Since the School Climate Bill of Rights was passed, the district’s suspension rate has dropped from 2.3% in the 2011-2012 academic year to 0.3% in 2021-2022, according to a district spokesperson. Meanwhile, LAUSD has worked to incorporate alternative disciplinary methods rooted in restorative justice. 

“I’m proud of the progress LAUSD has made and the recognition in this report, and I also know that our progress resulted from years of community pressure and advocacy to treat students like the learners they are: as they learn literacy and mathematics, they also learn behavior expectations, conflict resolution skills and restorative practices,” LAUSD School Board Member Tanya Ortiz Franklin said. 

“If we can shift the hearts, minds and skills of nearly 70,000 employees in LAUSD, then surely other districts can too.” 

Still, LAUSD remains “far from perfect” and has reported students to police at higher rates than average, according to the report. 

“We’re often punishing those that need the most support. So this is a [really]  important opportunity….to do more radical listening, making sure that we have the right wraparound support necessary for students to thrive, particularly those students who are often in the shadows, often neglected and nothing more,” said Ryan J. Smith, the chief strategy officer at Community Coalition. 

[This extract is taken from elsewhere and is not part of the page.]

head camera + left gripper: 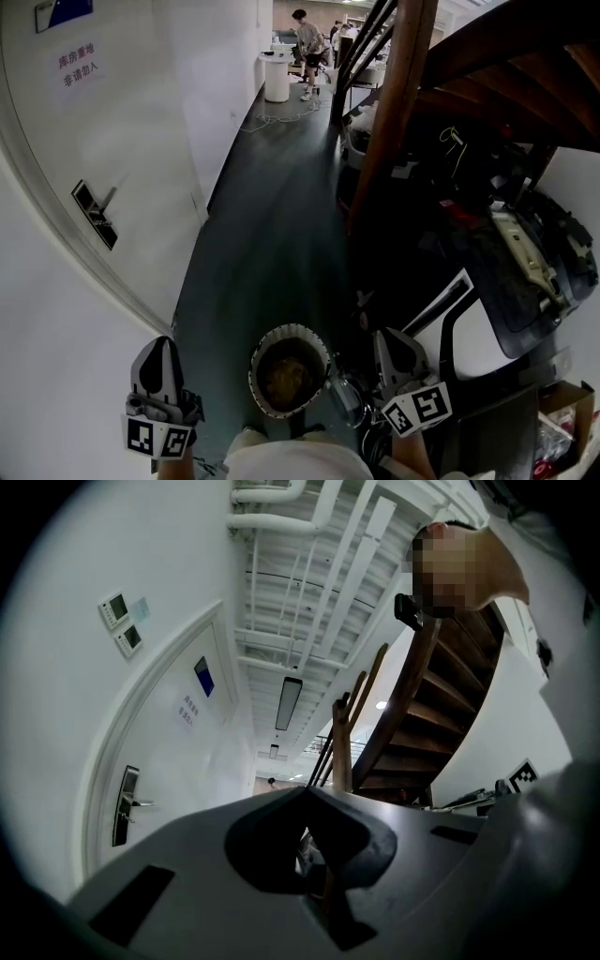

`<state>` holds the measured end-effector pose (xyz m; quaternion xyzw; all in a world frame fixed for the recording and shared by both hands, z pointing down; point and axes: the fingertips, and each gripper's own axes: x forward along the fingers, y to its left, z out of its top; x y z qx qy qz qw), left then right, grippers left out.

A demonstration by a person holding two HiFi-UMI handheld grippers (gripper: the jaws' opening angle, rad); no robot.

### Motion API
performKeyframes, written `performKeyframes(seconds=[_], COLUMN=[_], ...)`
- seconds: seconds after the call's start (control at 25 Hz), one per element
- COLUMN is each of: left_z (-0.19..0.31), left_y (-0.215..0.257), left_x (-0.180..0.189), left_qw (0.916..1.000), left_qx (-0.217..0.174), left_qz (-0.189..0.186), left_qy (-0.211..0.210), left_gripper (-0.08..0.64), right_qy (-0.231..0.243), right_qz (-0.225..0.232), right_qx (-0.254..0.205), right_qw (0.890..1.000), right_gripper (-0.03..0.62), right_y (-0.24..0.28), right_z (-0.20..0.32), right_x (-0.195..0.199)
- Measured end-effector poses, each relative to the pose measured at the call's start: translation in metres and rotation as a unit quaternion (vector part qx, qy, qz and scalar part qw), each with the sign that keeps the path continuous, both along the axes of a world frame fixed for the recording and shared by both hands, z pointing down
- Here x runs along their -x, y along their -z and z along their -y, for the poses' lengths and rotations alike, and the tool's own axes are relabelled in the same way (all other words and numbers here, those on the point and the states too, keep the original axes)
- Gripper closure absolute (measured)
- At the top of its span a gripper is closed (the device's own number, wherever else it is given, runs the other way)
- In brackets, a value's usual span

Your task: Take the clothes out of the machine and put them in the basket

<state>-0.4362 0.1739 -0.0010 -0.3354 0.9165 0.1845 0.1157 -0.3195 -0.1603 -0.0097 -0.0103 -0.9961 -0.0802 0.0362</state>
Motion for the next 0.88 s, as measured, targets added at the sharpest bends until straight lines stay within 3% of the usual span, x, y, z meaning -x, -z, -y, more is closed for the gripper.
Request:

He also stressed that the district should prioritize support services including psychiatric social workers and counselors to uplift more vulnerable students who often make transitions from one home and community to another. 

Looking ahead 

According to the California Compilation of School Discipline Laws And Regulations, suspensions, regardless of whether or not they are Out of School suspensions, should only be used as a last resort when disciplining a student – and can only be used if a student exhibits a certain set of behaviors, including causing physical injury to others or possessing illegal drugs. 

Earlier this month, Gov. Gavin Newsom signed Senate Bill 274 – which would halt all suspensions for one of those categories, willful defiance, for middle and high school students across the state. 

Losen said that despite statewide attempts to end “willful defiance” suspensions, he is still concerned that “violence with no injury” suspensions could take its place as another subjective, umbrella category that could disproportionately harm marginalized students. 

“California has made some progress, but there’s a great amount of work to be done, and much more that could be done. I don’t want to lose sight,” Losen said. “You know, modest progress shouldn’t kill the initiative to really make more lasting substantial changes.”